Work task:
From the data below, return the exact lines starting at the line containing "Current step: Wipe" and ending at the line containing "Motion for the", both included, and nothing else.

Dataset section START

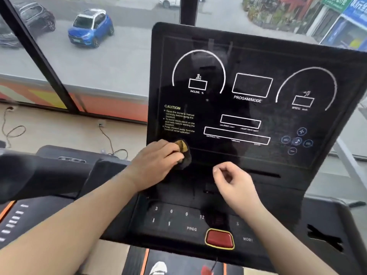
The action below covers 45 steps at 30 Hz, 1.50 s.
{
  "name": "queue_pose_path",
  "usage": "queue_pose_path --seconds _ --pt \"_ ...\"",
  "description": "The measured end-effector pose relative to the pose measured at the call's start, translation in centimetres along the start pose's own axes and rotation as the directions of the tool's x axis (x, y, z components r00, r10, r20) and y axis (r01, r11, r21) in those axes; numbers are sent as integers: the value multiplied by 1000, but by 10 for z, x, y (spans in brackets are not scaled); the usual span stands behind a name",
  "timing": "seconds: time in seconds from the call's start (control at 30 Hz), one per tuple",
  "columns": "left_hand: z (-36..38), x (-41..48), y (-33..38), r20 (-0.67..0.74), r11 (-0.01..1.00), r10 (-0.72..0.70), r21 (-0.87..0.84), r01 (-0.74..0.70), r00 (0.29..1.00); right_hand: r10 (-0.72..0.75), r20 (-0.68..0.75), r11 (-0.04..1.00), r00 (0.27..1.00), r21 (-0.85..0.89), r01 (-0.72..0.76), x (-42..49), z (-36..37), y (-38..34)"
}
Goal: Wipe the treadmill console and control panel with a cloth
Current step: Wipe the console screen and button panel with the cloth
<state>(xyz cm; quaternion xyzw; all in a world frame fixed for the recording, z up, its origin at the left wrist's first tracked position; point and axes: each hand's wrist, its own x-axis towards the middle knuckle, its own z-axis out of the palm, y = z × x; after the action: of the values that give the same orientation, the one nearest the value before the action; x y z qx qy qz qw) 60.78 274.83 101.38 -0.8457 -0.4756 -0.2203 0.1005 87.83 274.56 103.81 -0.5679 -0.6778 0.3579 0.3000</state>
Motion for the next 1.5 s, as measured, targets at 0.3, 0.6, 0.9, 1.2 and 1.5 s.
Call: queue_pose_path --seconds 0.3,0.6,0.9,1.2,1.5 --pt "17 -72 27 -18 840 -473 -310 445 881 127 -50 987 991 108 -121 -37 57 -7" --pt "8 -84 2 244 820 -431 -297 490 869 162 16 979 987 119 -163 -49 87 -9" --pt "7 -106 71 259 692 -481 -475 544 838 -7 15 998 1000 -60 8 -67 98 -10" --pt "-18 -139 40 120 382 -821 -611 694 558 -323 424 772 846 -400 495 -81 156 -2" --pt "-20 -140 32 99 437 -786 -611 660 611 -369 511 610 776 -497 617 -30 160 -11"
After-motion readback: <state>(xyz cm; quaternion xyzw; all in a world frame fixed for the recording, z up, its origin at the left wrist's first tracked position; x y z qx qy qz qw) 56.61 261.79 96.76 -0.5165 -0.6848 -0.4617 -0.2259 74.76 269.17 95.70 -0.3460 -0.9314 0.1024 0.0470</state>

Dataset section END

Solution for this exercise:
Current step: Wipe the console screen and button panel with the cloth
<state>(xyz cm; quaternion xyzw; all in a world frame fixed for the recording, z up, its origin at the left wrist's first tracked position; point and axes: each hand's wrist, its own x-axis towards the middle knuckle, its own z-axis out of the palm, y = z × x; after the action: of the values that give the same orientation, the one nearest the value before the action; x y z qx qy qz qw) 60.78 274.83 101.38 -0.8457 -0.4756 -0.2203 0.1005 87.83 274.56 103.81 -0.5679 -0.6778 0.3579 0.3000</state>
Motion for the next 1.5 s, as measured, targets at 0.3, 0.6, 0.9, 1.2 and 1.5 s.

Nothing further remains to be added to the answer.